How to Figure Out What Your Time Is Worth
The NBA season just ended, which in years past would have left me drained and disoriented. I would have just come off a season-long fanaticism -- tuning in for my beloved Miami Heat's games, or watching on my phone if I was out. I’d follow games on Twitter. This goes back to childhood. I was obsessed.
But this year, I didn't watch a single Heat game. I probably couldn’t name half the players on the team. And I missed the entire playoffs.
Why? Because I was forced to make a decision. My life had become too busy. Something had to go. That thing was basketball. So when people ask me how I do so much, that’s my answer. I quit basketball.
I’ve taken on a lot recently. I run this magazine, host two podcasts, give keynote speeches, have a novel coming out this fall (quick plug: it’s called Mr. Nice Guy) and have a toddler. And hey, I know the least interesting thing in the world is hearing someone talk about how busy they are. But I am, and so are you. So is everyone. Our calendars are horror shows. And we all need to find ways to cope.
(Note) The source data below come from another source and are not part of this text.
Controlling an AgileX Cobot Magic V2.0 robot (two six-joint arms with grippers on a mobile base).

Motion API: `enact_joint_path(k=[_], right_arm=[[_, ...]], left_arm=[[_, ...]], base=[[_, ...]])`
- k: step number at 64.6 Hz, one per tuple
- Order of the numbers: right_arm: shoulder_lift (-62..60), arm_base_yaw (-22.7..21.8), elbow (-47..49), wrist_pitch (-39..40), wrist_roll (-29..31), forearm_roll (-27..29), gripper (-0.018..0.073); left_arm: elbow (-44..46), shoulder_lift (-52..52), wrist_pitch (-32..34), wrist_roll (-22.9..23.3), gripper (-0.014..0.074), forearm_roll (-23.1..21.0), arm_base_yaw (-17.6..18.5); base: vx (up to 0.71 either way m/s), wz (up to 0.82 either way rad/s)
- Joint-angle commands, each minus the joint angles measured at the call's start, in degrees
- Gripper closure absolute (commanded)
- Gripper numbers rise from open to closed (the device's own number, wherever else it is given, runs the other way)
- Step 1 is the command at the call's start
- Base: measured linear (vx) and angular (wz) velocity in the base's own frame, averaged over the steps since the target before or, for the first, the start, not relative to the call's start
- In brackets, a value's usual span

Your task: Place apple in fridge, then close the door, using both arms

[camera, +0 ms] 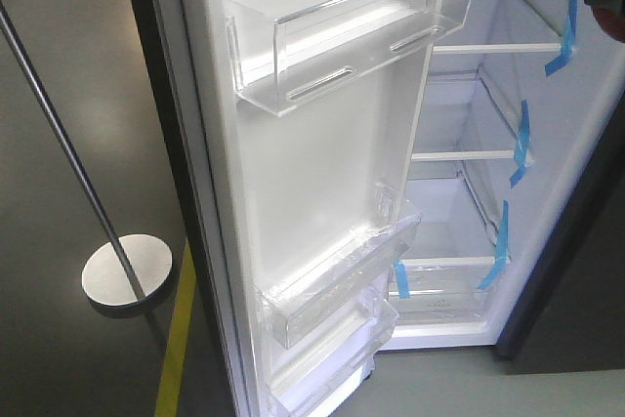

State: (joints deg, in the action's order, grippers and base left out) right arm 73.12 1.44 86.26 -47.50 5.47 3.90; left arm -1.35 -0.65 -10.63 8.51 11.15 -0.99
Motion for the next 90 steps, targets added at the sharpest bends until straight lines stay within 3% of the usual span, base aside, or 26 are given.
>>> enact_joint_path(k=[1, 90], right_arm=[[-1.55, -0.21, 1.74, 4.26, 0.41, -0.15, 0.041], [-1.55, -0.21, 1.74, 4.19, 0.41, -0.15, 0.041]], left_arm=[[0.98, -0.87, 3.93, 0.21, 0.0603, -0.5, 0.39], [0.98, -0.87, 3.93, 0.21, 0.0603, -0.5, 0.39]], base=[[0.03, -0.01], [0.02, -0.01]])
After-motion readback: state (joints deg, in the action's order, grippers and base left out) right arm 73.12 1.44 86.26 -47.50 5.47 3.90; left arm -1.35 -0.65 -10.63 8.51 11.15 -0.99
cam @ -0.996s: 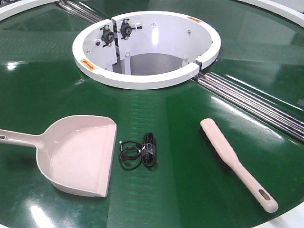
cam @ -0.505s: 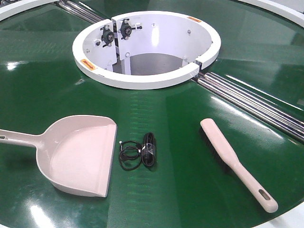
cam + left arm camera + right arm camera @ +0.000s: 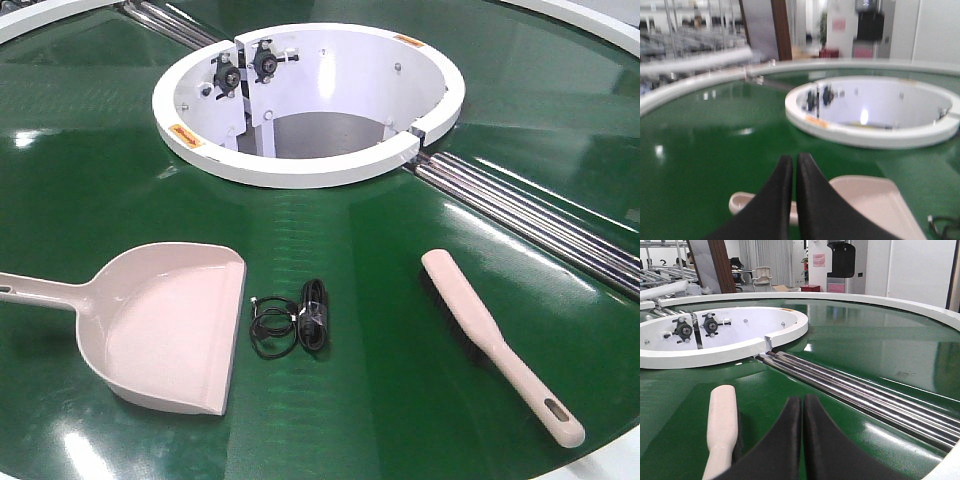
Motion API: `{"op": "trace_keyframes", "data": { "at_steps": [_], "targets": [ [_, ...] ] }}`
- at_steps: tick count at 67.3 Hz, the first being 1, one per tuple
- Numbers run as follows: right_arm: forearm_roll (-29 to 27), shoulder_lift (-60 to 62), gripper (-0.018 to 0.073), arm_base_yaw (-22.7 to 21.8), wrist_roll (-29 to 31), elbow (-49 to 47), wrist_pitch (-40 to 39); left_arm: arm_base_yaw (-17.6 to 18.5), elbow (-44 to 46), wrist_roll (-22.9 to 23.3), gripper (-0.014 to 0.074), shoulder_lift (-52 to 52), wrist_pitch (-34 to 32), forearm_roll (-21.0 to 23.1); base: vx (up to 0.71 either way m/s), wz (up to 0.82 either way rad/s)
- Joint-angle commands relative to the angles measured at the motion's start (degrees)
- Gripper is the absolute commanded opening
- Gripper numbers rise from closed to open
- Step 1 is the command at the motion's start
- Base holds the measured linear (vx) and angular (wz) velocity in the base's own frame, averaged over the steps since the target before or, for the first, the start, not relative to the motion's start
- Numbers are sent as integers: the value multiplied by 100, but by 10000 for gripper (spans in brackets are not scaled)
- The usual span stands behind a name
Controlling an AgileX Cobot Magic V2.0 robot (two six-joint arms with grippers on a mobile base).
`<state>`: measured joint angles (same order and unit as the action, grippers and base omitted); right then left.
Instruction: Clean and inspect green conveyor with broom and dustpan
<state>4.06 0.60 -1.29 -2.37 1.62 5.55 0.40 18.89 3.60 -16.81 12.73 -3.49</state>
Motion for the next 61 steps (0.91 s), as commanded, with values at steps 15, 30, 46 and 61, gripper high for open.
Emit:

At first, I really had no idea how to manage the problem. This is a little embarrassing to admit, but I started imagining myself as an old boat with too much cargo -- wooden planks creaking under the weight. But then I started to think about the entrepreneurs I’ve met, who are often as methodical about themselves as they are about their companies. Sonny Caberwal, the head of digital business development at Newell Brands, once showed me a spreadsheet of his week, in which he plans out how to spend every hour. He thinks of time like a budget: It should be spent wisely, not haphazardly.
That got me thinking about my own time. I don’t want to work nonstop -- that only ends in burnout -- but I want to make sure I’m using my time as wisely as possible. So I started measuring time in terms of outcome. I’d ask myself: What do I get for this hour spent? What can I show for it later? Time with family and friends has an obviously valuable outcome: My relationships are stronger. But other times, my options might be watching a game, scrolling through Twitter or writing the script for the next episode of my podcast.
So I started to think about what I’d rather say I did in a week. Watched the game? Read the tweets? Or worked on a new podcast for people to listen to?
Now I have my answer.
I know this can sound joyless. It isn’t. Instead, it’s what keeps me motivated during times when I’m tired. I’m excited for people to listen to that next podcast, or read that next article. Tomorrow’s accomplishments don’t just happen -- they happen today. Hell, I’m doing it right now: I’m writing this from a restaurant in Chicago’s Midway airport, and although I’d like to order a second beer, I know that’ll make it harder to write this column. And I’m more excited for you to read these words than I am for another beer.
Most important, this philosophy isn’t limiting. It’s built for flexibility. Sometimes, I will have that second (and third) beer -- if I’m out with friends, if there are memories to be made. And at some point, it will also allow me to get back to my Miami Heat. My toddler son is a sporty kid. He might grow up and love basketball. Then we can watch together, and those games I dismiss today will become worthwhile tomorrow. There may never be time for everything, but there is always time for plenty. It’s just a question of priorities.